--- SOURCE MATERIAL Enclosed Below ---

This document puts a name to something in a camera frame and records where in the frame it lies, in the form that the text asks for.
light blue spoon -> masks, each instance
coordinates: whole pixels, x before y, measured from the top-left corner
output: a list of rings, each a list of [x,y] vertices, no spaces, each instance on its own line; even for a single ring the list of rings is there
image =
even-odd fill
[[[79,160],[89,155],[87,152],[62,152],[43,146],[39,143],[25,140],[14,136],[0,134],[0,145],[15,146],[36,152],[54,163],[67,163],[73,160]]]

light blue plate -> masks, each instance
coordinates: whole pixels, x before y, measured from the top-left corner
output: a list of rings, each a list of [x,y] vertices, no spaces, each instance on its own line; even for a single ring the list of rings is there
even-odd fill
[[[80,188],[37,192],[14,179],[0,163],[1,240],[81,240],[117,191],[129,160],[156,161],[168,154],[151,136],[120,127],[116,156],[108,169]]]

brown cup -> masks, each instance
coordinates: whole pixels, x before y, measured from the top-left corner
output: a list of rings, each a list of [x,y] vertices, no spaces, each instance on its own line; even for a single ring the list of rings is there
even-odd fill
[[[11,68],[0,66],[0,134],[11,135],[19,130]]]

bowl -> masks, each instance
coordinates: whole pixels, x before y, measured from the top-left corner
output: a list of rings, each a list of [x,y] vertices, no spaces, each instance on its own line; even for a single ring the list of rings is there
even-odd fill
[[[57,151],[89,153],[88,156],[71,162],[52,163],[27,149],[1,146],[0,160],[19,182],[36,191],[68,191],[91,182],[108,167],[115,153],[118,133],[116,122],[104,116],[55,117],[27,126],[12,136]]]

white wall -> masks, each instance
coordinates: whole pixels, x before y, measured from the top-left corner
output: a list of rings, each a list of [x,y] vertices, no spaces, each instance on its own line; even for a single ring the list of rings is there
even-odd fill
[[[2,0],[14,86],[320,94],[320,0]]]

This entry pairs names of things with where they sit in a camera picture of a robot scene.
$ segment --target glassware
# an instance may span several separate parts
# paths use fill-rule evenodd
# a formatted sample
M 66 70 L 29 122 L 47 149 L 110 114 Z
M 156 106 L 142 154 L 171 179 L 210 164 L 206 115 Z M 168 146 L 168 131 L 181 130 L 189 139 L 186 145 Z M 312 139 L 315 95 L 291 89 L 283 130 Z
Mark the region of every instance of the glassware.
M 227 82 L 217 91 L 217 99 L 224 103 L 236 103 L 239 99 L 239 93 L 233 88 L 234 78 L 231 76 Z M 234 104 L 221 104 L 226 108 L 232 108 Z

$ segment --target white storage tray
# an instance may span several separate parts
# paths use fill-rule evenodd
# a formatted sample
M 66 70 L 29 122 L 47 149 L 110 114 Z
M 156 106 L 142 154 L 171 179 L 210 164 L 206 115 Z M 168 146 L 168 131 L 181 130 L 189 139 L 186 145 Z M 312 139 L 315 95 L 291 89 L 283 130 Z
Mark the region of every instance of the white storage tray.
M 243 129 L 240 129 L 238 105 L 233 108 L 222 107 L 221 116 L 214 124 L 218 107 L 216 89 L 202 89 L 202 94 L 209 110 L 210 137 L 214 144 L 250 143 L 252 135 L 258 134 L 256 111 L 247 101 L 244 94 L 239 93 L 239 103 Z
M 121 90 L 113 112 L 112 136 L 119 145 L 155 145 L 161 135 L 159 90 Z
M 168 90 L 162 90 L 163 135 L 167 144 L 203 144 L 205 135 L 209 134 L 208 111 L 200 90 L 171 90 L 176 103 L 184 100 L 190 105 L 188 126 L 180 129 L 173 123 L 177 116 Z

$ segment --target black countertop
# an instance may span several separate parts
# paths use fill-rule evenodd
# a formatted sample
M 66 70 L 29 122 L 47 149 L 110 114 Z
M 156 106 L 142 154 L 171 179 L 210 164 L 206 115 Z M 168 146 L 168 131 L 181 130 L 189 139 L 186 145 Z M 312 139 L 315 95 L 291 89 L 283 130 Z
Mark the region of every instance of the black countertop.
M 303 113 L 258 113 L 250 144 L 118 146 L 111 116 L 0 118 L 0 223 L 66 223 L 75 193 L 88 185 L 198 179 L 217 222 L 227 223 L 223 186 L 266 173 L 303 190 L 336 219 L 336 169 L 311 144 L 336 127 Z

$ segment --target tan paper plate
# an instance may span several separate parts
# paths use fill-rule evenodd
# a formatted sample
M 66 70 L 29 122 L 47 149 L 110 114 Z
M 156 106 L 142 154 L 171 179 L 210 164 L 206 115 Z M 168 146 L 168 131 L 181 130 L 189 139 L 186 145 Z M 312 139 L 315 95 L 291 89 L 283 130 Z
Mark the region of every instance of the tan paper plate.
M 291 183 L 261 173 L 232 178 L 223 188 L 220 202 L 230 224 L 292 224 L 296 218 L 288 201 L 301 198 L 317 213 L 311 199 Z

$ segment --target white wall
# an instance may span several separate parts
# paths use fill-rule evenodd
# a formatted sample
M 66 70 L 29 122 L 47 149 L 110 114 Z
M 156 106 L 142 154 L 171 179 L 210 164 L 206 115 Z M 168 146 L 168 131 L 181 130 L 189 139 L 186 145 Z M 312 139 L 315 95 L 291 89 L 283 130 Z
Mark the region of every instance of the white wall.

--- End of Enclosed SOURCE MATERIAL ---

From the first line to the last, transcribe the records exactly.

__TASK RESPONSE__.
This document puts a name to something in a camera frame and records where in the frame it lies, in the form that the text asks for.
light blue spoon -> masks, each instance
coordinates: whole pixels, x before y, measured from the top-left corner
output: a list of rings, each a list of [x,y] vertices, no spaces, each instance on its own line; even for a single ring the list of rings is there
image =
even-odd fill
[[[79,160],[89,155],[87,152],[62,152],[43,146],[39,143],[25,140],[14,136],[0,134],[0,145],[15,146],[36,152],[54,163],[67,163],[73,160]]]

light blue plate -> masks, each instance
coordinates: whole pixels, x before y, measured from the top-left corner
output: a list of rings, each a list of [x,y] vertices, no spaces, each instance on its own line; even for a single ring the list of rings is there
even-odd fill
[[[80,188],[37,192],[14,179],[0,163],[1,240],[81,240],[117,191],[129,160],[156,161],[168,154],[151,136],[120,127],[116,156],[108,169]]]

brown cup -> masks, each instance
coordinates: whole pixels, x before y, measured from the top-left corner
output: a list of rings, each a list of [x,y] vertices, no spaces, each instance on its own line; even for a single ring the list of rings is there
even-odd fill
[[[11,68],[0,66],[0,134],[11,135],[19,130]]]

bowl -> masks, each instance
coordinates: whole pixels, x before y, measured from the top-left corner
output: a list of rings, each a list of [x,y] vertices, no spaces, each instance on its own line; even for a single ring the list of rings is there
even-odd fill
[[[57,151],[89,153],[88,156],[71,162],[52,163],[27,149],[1,146],[0,160],[19,182],[36,191],[68,191],[91,182],[108,167],[115,153],[118,133],[116,122],[104,116],[55,117],[27,126],[12,136]]]

white wall -> masks, each instance
coordinates: whole pixels, x before y, measured from the top-left corner
output: a list of rings, each a list of [x,y] vertices, no spaces, each instance on its own line; even for a single ring the list of rings is there
even-odd fill
[[[2,0],[14,86],[320,94],[320,0]]]

This entry pairs names of things with where they sit in a camera picture of a robot scene.
$ segment --target glassware
# an instance may span several separate parts
# paths use fill-rule evenodd
# a formatted sample
M 66 70 L 29 122 L 47 149 L 110 114 Z
M 156 106 L 142 154 L 171 179 L 210 164 L 206 115 Z M 168 146 L 168 131 L 181 130 L 189 139 L 186 145 Z M 312 139 L 315 95 L 291 89 L 283 130 Z
Mark the region of every instance of the glassware.
M 227 82 L 217 91 L 217 99 L 224 103 L 236 103 L 239 99 L 239 93 L 233 88 L 234 78 L 231 76 Z M 234 104 L 221 104 L 226 108 L 232 108 Z

$ segment --target white storage tray
# an instance may span several separate parts
# paths use fill-rule evenodd
# a formatted sample
M 66 70 L 29 122 L 47 149 L 110 114 Z
M 156 106 L 142 154 L 171 179 L 210 164 L 206 115 Z M 168 146 L 168 131 L 181 130 L 189 139 L 186 145 Z M 312 139 L 315 95 L 291 89 L 283 130 Z
Mark the region of every instance of the white storage tray.
M 243 129 L 240 129 L 238 105 L 233 108 L 222 107 L 221 116 L 214 124 L 218 107 L 216 89 L 202 89 L 202 94 L 209 110 L 210 137 L 214 144 L 250 143 L 252 135 L 258 134 L 256 111 L 247 101 L 244 94 L 239 93 L 239 103 Z
M 121 90 L 113 112 L 112 136 L 119 145 L 155 145 L 161 135 L 159 90 Z
M 168 90 L 162 90 L 163 135 L 167 144 L 203 144 L 205 135 L 209 134 L 208 111 L 200 90 L 171 90 L 176 103 L 184 100 L 190 105 L 188 126 L 180 129 L 173 123 L 177 116 Z

$ segment --target black countertop
# an instance may span several separate parts
# paths use fill-rule evenodd
# a formatted sample
M 66 70 L 29 122 L 47 149 L 110 114 Z
M 156 106 L 142 154 L 171 179 L 210 164 L 206 115 Z M 168 146 L 168 131 L 181 130 L 189 139 L 186 145 Z M 312 139 L 315 95 L 291 89 L 283 130 Z
Mark the region of every instance of the black countertop.
M 303 113 L 258 113 L 250 144 L 118 146 L 111 116 L 0 118 L 0 223 L 66 223 L 75 193 L 88 185 L 198 179 L 217 222 L 227 223 L 223 186 L 266 173 L 303 190 L 336 219 L 336 169 L 311 144 L 336 127 Z

$ segment --target tan paper plate
# an instance may span several separate parts
# paths use fill-rule evenodd
# a formatted sample
M 66 70 L 29 122 L 47 149 L 110 114 Z
M 156 106 L 142 154 L 171 179 L 210 164 L 206 115 Z M 168 146 L 168 131 L 181 130 L 189 139 L 186 145 Z M 312 139 L 315 95 L 291 89 L 283 130 Z
Mark the region of every instance of the tan paper plate.
M 291 183 L 261 173 L 232 178 L 223 188 L 220 202 L 230 224 L 292 224 L 296 218 L 288 201 L 301 198 L 317 213 L 311 199 Z

$ segment --target white wall
# an instance may span several separate parts
# paths use fill-rule evenodd
# a formatted sample
M 66 70 L 29 122 L 47 149 L 110 114 Z
M 156 106 L 142 154 L 171 179 L 210 164 L 206 115 Z M 168 146 L 168 131 L 181 130 L 189 139 L 186 145 Z M 312 139 L 315 95 L 291 89 L 283 130 Z
Mark the region of every instance of the white wall.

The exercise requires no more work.